The pictures are to be left out when the listing below is reproduced word for word.

Given material: Begin

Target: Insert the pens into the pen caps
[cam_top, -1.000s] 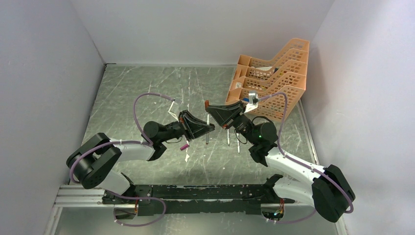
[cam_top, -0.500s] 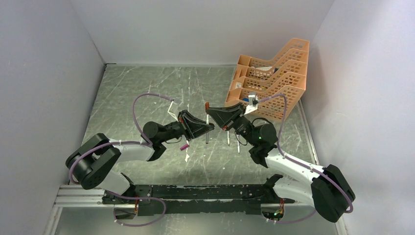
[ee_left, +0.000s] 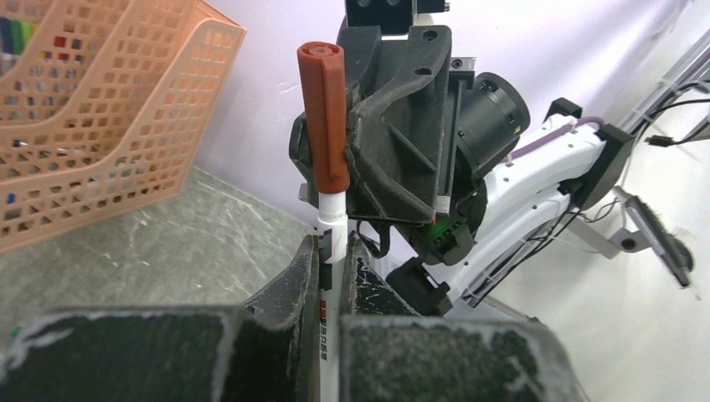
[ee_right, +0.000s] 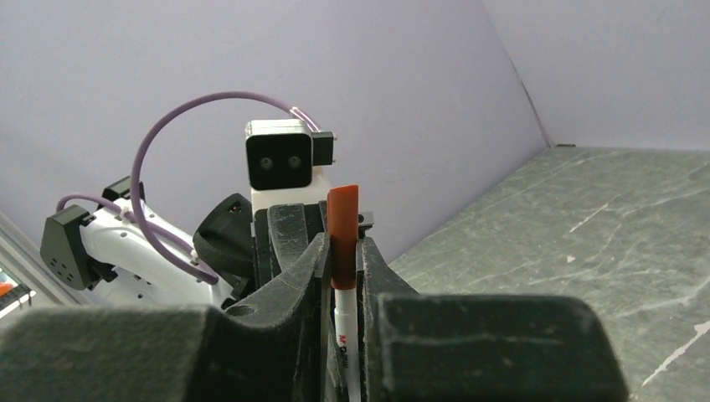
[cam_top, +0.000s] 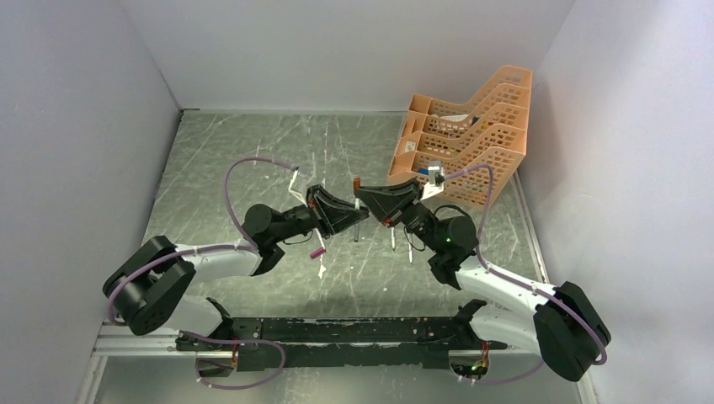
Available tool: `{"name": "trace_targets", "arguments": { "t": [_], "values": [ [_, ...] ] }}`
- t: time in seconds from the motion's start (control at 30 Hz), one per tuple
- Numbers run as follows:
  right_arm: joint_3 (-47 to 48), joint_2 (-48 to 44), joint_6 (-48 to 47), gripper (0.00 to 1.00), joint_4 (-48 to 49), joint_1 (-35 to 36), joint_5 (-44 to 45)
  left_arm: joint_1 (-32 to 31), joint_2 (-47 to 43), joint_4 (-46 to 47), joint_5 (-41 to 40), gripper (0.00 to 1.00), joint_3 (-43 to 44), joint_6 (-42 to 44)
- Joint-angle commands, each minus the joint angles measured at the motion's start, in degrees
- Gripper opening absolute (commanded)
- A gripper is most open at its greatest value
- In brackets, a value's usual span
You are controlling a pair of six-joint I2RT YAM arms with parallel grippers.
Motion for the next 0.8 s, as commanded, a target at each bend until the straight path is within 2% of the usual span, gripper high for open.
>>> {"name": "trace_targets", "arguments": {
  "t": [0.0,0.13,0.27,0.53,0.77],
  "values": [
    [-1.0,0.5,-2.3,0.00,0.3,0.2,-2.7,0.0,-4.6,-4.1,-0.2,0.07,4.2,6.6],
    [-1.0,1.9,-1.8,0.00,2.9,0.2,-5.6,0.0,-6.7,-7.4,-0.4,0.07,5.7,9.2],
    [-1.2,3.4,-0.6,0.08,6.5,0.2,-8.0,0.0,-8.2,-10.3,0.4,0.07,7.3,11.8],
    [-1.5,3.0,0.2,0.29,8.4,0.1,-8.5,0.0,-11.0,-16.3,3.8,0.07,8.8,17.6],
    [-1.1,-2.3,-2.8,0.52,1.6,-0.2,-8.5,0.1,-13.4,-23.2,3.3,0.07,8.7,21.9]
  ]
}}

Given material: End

_Solution to this problem_
Target: Insert the pens into the pen caps
[cam_top, -1.000s] 
[cam_top, -0.500s] 
[ee_left, +0.000s] 
[ee_right, +0.000s] 
[cam_top, +0.000s] 
Available tool: `{"name": "trace_targets", "arguments": { "t": [_], "values": [ [_, ...] ] }}`
- t: time in seconds from the motion's start (control at 30 Hz), one per tuple
- Numbers run as follows:
  right_arm: joint_3 (-47 to 48), joint_2 (-48 to 44), joint_6 (-48 to 47), gripper (0.00 to 1.00), joint_4 (-48 to 49), joint_1 (-35 to 36), joint_5 (-44 to 45)
  left_arm: joint_1 (-32 to 31), joint_2 (-47 to 43), joint_4 (-46 to 47), joint_5 (-41 to 40), gripper (0.00 to 1.00), joint_3 (-43 to 44), joint_6 (-42 to 44)
- Joint-angle commands, each minus the joint angles measured at the motion's start, in degrees
- Gripper opening absolute (commanded)
- A gripper is most open at its greatest value
- In brackets, a value's usual span
You are controlling a pair of six-joint I2RT YAM arms with parallel grippers.
Motion for the next 0.8 s, as commanded, a target at each bend until the straight path is within 2% of the usual span, gripper high for open.
>>> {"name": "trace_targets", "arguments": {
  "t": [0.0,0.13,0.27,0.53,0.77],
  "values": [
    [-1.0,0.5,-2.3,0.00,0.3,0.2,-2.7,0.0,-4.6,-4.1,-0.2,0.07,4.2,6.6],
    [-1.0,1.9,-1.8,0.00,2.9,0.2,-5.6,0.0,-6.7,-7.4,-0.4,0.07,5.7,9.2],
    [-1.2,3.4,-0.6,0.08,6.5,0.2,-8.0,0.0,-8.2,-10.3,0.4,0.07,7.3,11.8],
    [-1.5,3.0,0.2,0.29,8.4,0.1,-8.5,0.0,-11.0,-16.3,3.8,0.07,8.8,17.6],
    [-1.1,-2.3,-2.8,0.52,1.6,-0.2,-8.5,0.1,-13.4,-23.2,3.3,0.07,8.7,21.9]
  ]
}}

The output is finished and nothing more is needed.